◆ **YOUR GOAL**
Using the data below, transcribe exactly everything from the line that contains "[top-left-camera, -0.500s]" down to the line that contains "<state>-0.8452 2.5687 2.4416". Include both of those lines and none of the pictures.

______

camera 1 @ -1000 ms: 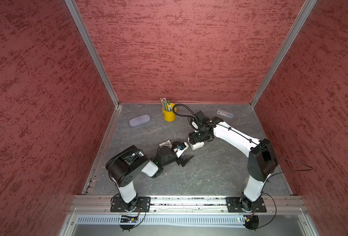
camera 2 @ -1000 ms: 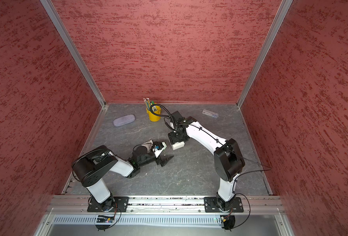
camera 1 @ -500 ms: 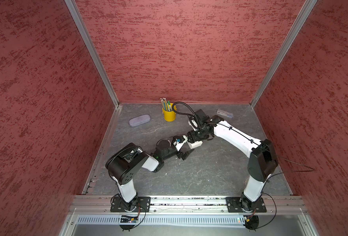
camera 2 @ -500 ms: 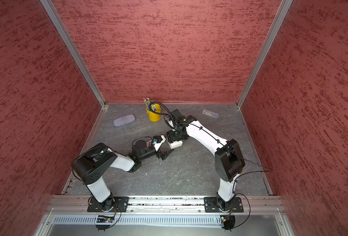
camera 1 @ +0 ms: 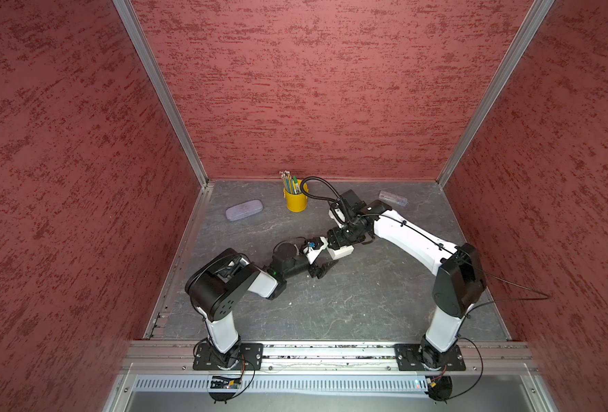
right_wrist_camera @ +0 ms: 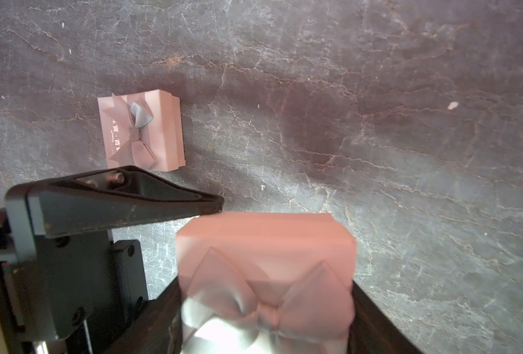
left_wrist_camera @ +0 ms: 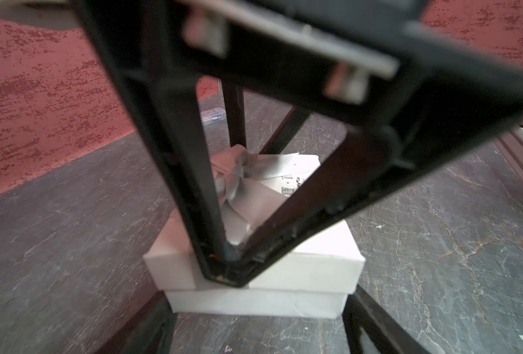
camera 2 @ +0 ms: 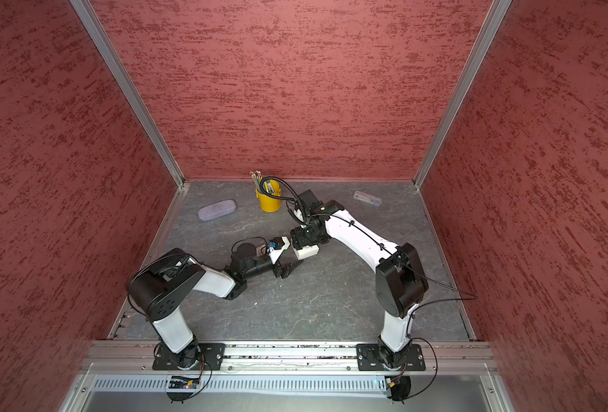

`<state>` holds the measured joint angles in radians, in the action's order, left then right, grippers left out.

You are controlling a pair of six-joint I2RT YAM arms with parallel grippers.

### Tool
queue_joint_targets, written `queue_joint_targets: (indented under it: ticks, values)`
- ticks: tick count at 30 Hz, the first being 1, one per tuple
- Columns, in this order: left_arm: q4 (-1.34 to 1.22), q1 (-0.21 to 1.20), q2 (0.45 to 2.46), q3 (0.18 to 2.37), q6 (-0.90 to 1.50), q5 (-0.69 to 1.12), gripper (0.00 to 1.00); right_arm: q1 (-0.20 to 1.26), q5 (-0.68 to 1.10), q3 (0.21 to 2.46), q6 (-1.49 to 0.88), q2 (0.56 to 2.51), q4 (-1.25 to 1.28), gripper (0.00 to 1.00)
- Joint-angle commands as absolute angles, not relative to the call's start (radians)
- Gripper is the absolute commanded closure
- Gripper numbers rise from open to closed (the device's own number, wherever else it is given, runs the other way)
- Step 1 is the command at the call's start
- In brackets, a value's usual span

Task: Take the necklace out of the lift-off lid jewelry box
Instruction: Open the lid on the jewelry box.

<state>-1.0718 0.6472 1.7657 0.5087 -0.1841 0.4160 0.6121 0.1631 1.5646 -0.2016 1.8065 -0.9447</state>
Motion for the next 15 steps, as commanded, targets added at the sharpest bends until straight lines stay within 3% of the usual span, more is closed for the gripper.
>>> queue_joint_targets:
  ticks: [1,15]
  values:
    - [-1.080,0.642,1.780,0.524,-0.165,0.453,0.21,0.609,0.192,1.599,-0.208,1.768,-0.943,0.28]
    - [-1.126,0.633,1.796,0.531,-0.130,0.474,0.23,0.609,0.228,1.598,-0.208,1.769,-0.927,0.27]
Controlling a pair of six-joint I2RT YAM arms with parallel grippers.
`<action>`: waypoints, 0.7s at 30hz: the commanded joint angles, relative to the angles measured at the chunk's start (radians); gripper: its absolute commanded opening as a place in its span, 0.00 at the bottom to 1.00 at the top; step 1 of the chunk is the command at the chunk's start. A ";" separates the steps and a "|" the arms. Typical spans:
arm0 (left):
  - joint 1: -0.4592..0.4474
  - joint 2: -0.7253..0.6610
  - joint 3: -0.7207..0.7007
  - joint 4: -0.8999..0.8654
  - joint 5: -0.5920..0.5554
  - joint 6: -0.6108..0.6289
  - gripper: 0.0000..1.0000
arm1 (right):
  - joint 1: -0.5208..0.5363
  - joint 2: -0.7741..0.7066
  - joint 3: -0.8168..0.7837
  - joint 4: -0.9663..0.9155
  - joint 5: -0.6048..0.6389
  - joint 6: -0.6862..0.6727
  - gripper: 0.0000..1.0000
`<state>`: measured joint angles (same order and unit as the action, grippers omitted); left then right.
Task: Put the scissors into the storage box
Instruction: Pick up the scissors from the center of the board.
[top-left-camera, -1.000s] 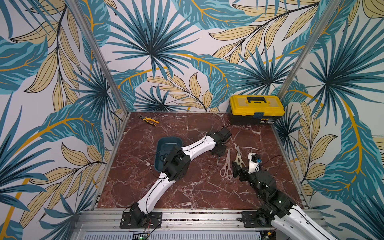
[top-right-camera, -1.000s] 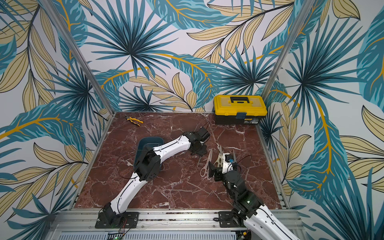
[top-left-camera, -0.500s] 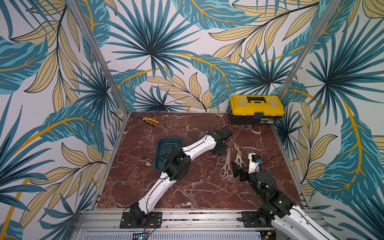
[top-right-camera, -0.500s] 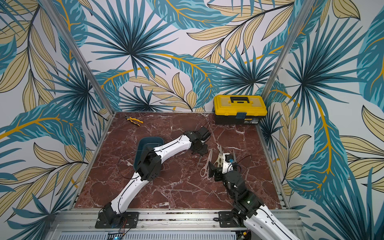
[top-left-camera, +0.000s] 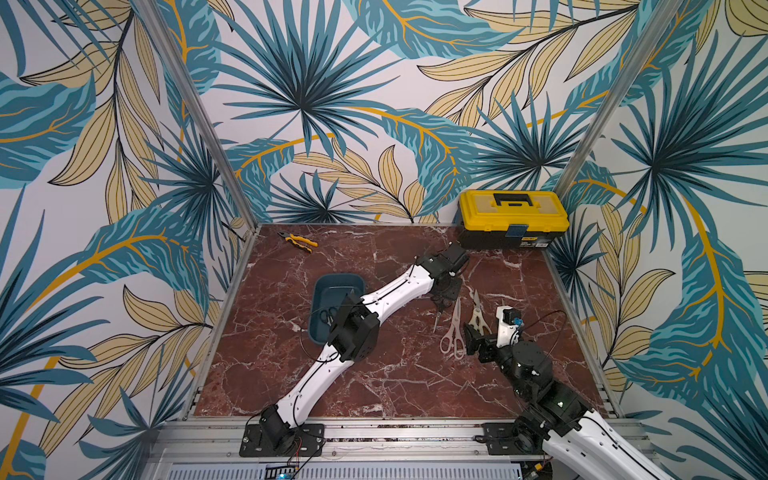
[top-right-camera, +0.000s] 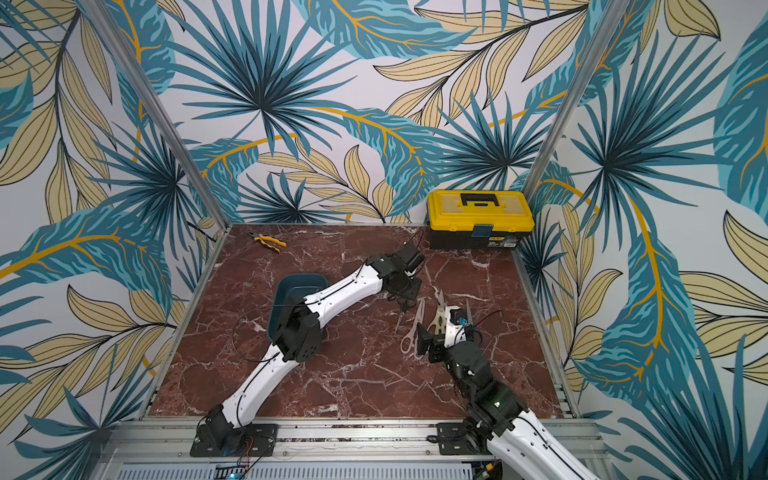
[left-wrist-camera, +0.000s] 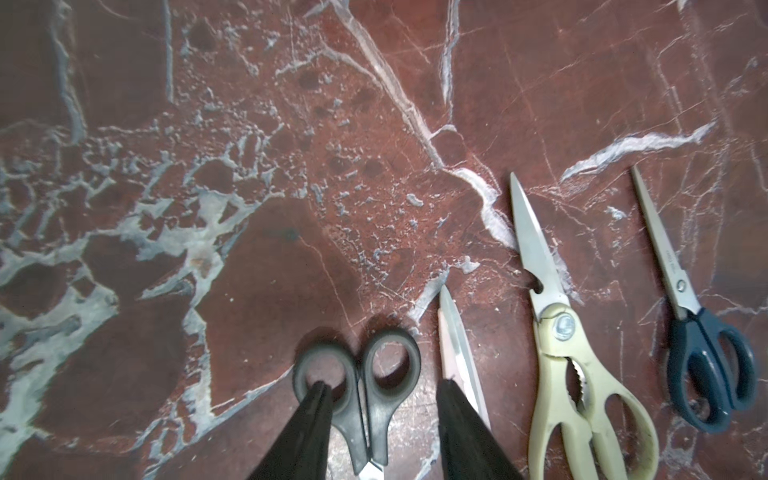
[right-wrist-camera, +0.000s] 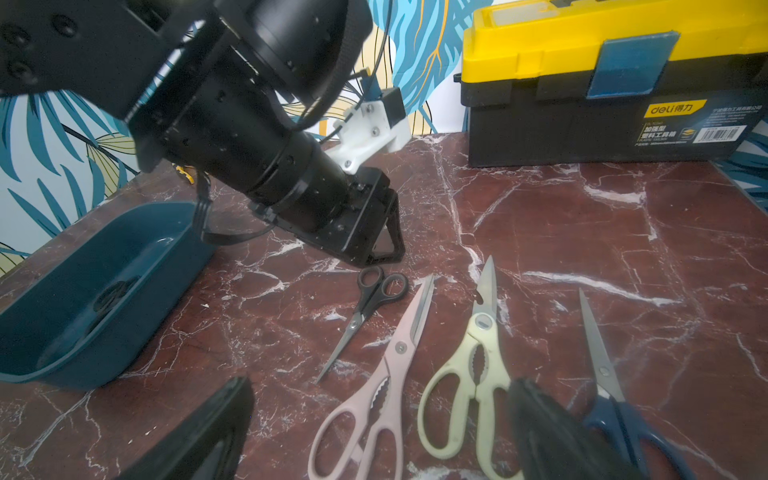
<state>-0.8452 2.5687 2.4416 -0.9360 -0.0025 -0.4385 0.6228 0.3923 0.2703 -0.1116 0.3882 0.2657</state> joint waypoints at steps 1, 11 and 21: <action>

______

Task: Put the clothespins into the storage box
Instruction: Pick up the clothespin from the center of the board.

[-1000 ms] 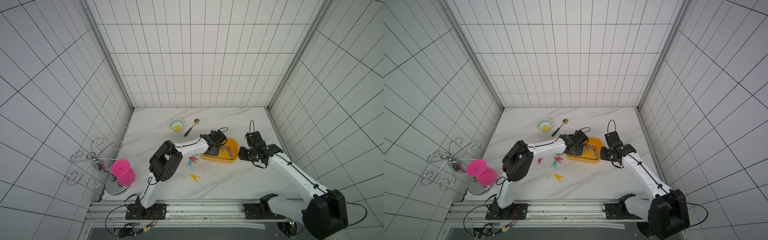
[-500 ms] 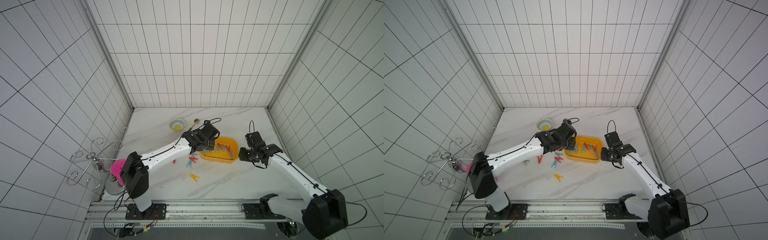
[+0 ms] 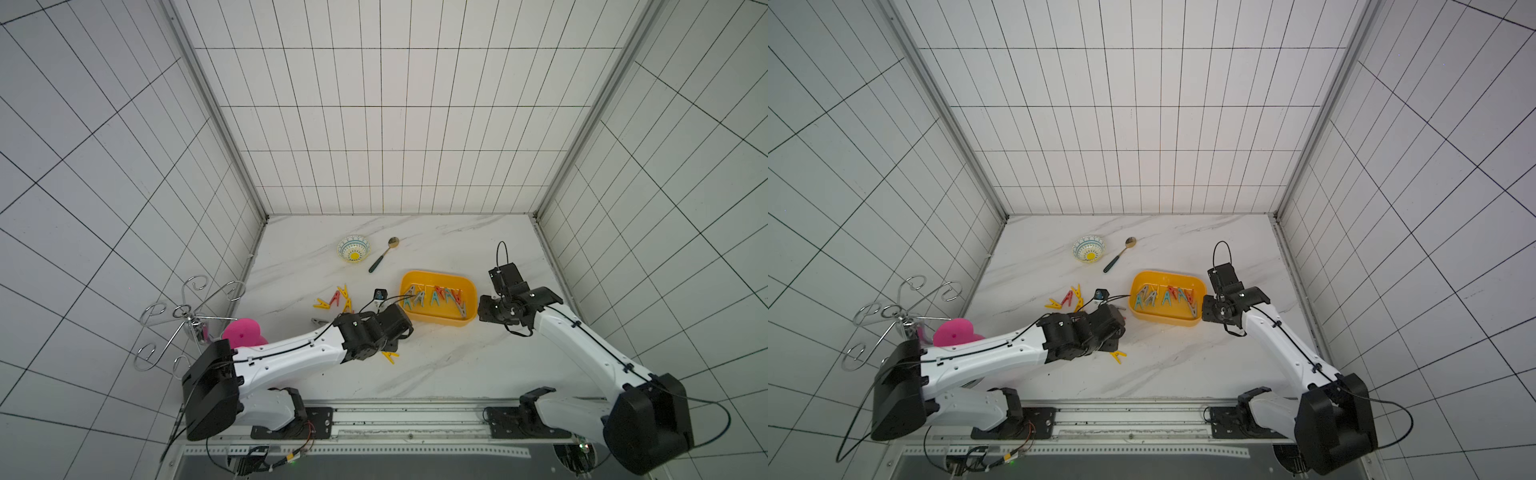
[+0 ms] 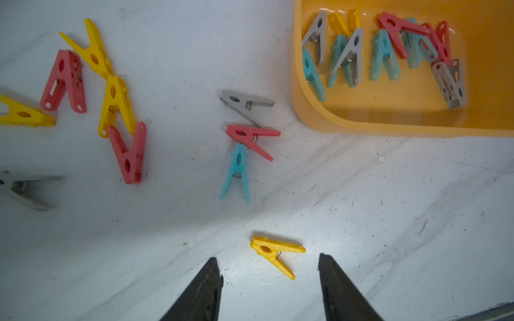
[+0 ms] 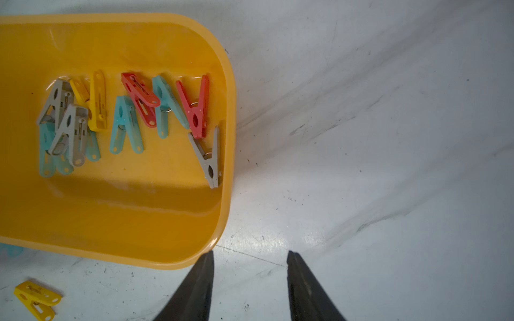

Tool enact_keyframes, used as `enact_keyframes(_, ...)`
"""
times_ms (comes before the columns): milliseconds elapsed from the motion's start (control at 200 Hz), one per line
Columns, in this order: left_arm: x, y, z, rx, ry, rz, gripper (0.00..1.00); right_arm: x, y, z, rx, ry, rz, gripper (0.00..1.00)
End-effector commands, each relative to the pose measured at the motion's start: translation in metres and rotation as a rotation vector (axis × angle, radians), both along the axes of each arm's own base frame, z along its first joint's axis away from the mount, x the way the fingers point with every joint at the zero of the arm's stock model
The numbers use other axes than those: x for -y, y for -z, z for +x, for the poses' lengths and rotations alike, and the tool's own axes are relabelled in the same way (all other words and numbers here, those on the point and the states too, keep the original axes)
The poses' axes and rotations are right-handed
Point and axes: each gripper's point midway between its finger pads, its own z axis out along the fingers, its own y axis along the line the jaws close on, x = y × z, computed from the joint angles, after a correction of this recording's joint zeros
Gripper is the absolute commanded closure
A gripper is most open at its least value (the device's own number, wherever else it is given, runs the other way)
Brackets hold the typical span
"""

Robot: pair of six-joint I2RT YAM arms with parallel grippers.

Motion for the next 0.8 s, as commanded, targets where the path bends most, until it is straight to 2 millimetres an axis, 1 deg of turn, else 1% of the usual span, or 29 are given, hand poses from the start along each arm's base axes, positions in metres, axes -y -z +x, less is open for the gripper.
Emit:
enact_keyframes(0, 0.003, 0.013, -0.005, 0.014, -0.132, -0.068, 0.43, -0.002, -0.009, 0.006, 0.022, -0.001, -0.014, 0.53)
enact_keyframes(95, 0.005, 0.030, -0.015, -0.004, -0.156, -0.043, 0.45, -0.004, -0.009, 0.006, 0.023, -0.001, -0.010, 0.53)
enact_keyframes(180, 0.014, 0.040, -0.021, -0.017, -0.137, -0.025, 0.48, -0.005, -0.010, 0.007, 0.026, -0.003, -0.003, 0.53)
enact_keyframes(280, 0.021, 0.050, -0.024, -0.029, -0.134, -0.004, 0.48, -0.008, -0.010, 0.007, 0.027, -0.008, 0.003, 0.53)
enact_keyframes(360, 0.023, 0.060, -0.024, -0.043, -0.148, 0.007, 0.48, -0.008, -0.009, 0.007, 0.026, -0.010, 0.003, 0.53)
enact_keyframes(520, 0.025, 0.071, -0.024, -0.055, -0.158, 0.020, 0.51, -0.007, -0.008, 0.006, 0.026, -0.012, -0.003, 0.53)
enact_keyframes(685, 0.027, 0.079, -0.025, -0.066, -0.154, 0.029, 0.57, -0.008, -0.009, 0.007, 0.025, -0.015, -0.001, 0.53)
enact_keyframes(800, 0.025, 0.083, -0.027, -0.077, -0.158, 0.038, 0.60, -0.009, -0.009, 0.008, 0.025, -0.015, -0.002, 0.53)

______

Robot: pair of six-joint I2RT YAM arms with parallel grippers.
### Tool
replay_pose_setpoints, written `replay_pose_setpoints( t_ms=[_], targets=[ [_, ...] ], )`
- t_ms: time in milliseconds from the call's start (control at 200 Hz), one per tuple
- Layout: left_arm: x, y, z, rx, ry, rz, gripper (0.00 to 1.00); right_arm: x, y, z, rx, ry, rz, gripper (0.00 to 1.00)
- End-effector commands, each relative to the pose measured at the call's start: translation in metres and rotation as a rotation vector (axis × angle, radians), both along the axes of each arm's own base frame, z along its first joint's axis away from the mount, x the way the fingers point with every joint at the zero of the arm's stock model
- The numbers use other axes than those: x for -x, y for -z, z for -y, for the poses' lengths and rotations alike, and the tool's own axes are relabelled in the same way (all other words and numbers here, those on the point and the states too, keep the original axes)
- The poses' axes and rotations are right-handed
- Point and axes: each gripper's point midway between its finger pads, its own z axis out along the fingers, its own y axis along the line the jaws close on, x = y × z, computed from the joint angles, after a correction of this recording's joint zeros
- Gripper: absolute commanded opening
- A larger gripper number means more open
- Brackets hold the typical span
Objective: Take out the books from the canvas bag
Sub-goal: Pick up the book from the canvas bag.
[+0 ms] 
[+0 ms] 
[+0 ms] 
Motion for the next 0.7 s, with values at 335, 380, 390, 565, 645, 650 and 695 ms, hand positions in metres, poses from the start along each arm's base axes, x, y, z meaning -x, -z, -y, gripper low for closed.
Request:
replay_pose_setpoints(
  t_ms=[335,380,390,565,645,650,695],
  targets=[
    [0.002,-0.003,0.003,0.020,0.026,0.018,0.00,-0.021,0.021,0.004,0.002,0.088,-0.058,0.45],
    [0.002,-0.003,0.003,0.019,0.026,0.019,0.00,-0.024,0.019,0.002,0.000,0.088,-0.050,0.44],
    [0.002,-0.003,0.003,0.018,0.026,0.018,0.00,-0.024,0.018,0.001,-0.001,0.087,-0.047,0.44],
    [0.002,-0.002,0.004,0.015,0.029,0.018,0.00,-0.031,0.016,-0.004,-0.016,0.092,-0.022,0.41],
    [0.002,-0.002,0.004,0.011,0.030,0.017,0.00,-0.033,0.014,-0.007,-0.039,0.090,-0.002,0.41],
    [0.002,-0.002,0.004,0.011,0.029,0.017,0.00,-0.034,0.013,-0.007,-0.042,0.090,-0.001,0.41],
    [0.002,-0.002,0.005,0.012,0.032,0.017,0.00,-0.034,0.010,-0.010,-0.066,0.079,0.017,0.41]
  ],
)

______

◆ **ANSWER SPACE**
[top-left-camera, -0.500s] 
[top-right-camera, -0.500s] 
[top-left-camera, +0.000s] 
[top-right-camera, +0.000s] 
[left-wrist-camera, +0.000s] 
[right-wrist-camera, +0.000s] 
<state>-0.8452 2.5687 2.4416 -0.9360 -0.0025 -0.4385 0.6228 0.3923 0.2703 -0.1116 0.3882 0.2657</state> joint waypoints at steps 1, 11 and 21: <action>

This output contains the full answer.